The solo debut of mangaka Yoshitoki Oima, A Silent Voice (Koe no Katachi) has finally made its way to English publication despite its controversial publication origins. Although the series won Oima an award for Best Rookie Manga in 2008, it didn’t see publication until February 2011 as a one-shot due to legal disputes regarding its subject matter. The series finally continued in 2013 as a publication Weekly Shounen Magazine before finishing in 2014. Kodansha Comics provides the English language adaptation with Steven LeCroy as translator.

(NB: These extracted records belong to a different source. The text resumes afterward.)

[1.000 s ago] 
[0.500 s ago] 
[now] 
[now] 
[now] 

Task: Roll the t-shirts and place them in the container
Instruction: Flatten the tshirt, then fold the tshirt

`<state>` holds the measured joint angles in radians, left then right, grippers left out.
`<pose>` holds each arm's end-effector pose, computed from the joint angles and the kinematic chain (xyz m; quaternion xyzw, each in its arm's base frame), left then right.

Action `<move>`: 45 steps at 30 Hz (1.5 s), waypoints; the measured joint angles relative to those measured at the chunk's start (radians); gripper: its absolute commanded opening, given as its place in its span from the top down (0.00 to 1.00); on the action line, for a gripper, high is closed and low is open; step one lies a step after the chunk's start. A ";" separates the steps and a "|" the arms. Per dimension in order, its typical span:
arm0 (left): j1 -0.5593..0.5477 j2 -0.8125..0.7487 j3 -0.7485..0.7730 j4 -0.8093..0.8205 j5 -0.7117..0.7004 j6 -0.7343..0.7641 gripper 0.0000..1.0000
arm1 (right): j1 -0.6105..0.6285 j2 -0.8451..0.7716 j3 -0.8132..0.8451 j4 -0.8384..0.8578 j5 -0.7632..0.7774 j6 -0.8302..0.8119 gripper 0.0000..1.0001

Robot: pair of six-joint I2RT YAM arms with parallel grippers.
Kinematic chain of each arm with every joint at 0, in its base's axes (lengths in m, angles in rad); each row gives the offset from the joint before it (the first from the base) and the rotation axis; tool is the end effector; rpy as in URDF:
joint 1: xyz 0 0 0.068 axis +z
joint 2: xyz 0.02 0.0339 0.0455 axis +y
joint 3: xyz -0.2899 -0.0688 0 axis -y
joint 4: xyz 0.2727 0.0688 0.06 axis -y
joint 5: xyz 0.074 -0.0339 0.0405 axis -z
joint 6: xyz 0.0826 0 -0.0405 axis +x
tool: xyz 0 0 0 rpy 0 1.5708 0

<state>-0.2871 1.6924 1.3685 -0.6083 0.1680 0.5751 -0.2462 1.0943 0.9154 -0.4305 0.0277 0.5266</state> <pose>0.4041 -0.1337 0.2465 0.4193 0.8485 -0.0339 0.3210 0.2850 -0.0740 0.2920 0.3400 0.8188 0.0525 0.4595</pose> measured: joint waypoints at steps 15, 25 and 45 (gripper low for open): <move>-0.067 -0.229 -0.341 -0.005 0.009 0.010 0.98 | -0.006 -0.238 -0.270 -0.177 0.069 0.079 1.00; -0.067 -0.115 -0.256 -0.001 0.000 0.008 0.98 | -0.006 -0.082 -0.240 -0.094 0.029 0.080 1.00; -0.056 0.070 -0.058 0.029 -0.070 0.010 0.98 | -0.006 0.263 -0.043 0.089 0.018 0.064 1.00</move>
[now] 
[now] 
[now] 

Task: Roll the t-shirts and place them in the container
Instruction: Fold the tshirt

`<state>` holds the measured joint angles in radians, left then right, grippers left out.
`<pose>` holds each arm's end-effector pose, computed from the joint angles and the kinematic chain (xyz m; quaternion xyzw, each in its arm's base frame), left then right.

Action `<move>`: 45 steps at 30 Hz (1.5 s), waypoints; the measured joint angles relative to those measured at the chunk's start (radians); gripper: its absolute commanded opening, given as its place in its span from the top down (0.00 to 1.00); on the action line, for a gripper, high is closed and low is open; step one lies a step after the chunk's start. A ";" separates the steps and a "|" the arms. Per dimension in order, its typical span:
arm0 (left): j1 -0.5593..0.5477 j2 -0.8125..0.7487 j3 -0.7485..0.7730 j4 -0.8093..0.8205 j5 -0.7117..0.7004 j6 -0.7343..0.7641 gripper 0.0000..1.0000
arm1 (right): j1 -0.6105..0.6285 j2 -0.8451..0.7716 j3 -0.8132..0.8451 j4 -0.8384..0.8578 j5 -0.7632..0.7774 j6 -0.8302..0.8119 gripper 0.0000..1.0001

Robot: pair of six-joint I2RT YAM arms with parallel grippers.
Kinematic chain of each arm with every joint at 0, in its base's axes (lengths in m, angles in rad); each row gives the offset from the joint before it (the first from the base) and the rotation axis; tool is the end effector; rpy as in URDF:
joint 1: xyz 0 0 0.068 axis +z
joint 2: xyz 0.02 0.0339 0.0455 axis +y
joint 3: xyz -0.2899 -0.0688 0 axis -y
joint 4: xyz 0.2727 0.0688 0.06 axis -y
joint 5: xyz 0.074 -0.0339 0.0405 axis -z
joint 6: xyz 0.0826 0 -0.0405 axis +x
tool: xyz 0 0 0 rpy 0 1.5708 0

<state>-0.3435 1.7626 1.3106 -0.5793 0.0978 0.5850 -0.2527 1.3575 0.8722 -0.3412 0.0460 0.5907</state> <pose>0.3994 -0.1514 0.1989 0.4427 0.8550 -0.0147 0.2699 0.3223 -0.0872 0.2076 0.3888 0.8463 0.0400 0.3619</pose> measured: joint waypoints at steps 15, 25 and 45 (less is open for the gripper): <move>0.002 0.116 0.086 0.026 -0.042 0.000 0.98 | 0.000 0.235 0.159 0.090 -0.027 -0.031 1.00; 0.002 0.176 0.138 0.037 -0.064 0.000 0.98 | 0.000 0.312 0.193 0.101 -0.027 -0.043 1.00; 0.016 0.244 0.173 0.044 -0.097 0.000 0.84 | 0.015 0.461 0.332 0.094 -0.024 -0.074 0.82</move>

A Silent Voice‘s controversy stems primarily from its subject matter. The story opens in a very slice-of-life setting centered around Shouya Ishida, an elementary school sixth grader. Shouya and his two friends, Kazuki and Keisuke, are the sort of thrill seekers that you’d expect from 12 year old boys. They spend their after school days running around seeking thrills whether it’s jumping off of bridges into the river, chasing wild animals, or getting their just desserts from a local bully who stole Shouya’s shoes. However, the story and Shouya’s carefree life take a drastic turn at the introduction of a new transfer student to his class: Shouko Nishimya, a deaf girl.
It’s quickly revealed that Shouko’s transfer to Shouya’s class is due to the fact that she was bullied for her disability at a previous school. Her mother has hopes that her new school will better accommodate her daughter’s disability and provide her with a place to fit in. However, faced with a disability so foreign to his world, Shouya lashes out at Shouko with an onslaught of bullying and mockery. All around him, he sees his teachers and fellow students doing the same, whether it’s talking about Shouko behind her back, refusing to learn sign language in an effort to communication, or stealing and destroying her hearing aids. Yet when the school principal confronts the class and threatens to bring the police in to investigate the matter, Shouya quickly finds himself more alone in his mockery of Shouko than he originally imagined.

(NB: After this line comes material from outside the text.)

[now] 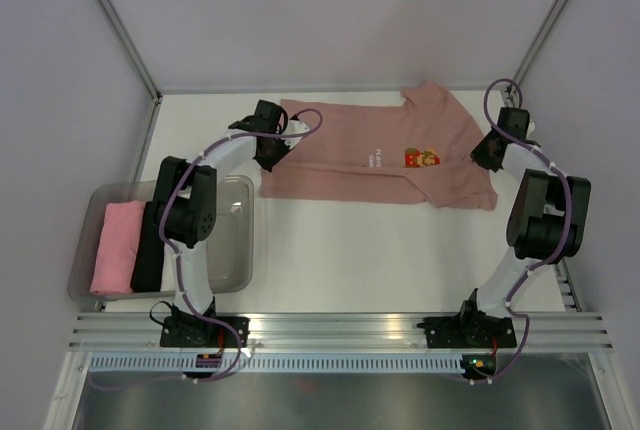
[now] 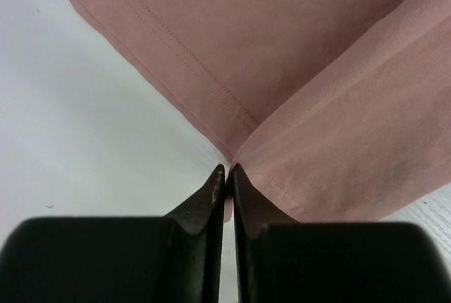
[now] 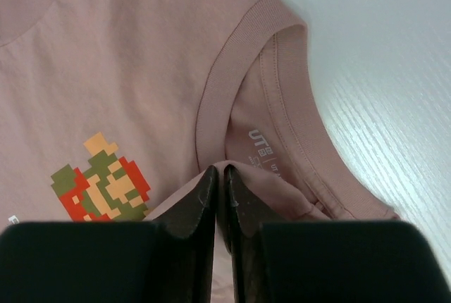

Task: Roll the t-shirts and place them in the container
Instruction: Fold the tshirt

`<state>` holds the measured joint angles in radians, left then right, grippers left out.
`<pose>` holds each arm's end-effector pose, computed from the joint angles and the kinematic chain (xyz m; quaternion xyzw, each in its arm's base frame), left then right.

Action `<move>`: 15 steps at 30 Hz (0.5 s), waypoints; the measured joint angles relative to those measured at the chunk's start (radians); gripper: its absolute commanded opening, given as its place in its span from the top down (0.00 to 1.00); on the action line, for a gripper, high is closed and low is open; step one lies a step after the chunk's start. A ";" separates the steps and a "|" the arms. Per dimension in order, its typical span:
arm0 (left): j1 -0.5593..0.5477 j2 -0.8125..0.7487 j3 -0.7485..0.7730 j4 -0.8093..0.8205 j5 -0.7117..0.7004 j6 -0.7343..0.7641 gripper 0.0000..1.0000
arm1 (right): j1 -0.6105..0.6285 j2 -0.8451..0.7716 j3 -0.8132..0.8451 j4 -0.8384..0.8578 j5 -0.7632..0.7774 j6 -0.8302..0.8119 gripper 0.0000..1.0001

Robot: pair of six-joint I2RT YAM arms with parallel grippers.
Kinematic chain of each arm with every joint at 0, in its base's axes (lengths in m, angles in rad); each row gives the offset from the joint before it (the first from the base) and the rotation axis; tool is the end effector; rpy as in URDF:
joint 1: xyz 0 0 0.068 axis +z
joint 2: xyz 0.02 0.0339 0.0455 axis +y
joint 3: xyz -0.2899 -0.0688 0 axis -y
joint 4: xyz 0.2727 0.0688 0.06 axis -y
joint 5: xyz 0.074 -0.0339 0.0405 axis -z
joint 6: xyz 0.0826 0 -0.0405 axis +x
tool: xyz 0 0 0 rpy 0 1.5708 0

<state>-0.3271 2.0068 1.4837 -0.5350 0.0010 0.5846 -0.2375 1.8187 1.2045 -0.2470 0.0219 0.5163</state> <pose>0.4597 -0.1561 0.1556 0.4260 0.8685 0.0321 0.2515 0.4375 -0.1078 0.1676 0.3486 0.8704 0.0381 0.3454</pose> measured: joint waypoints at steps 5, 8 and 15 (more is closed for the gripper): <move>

Despite its seemingly innocuous start, Oima expertly delivers a harsh and biting social commentary as A Silent Voice moves beyond its introduction. Shouya and his friends are established clearly with the sort of believable antics that we see in elementary school children that draws the reader to sympathize and identify with them only to have that familiarity pulled out from under their feet as the real brutality of childhood bullying comes to light. The work offers a very rare chance to see characters with disabilities represented on the page and a harsh light shed on the way that Japanese culture handles this difficult topic. Though there is some disappointment in the story’s focus on Shouya’s strife as he copes with the consequences of his action rather than allowing Shouko to occupy a more focal point in the story, it’s an important step taken in terms of representation within the genre and forcing the reader to re-examine their biases and treatment of disability in the world. LeCroy’s skill in translation and lettering also lends well to allowing Oima’s story and characters shine through in the text.
Manga that engage in more straightforward social commentary is a rare sight to see, but Oima’s determination in bringing A Silent Voice to publication is certainly not misplaced. The work delivers in its depth of character and emotional strength that makes it truly worthy of its recognition as a nominee for the 8th Manga Taisho and Tezuka Osamu Cultural Prize.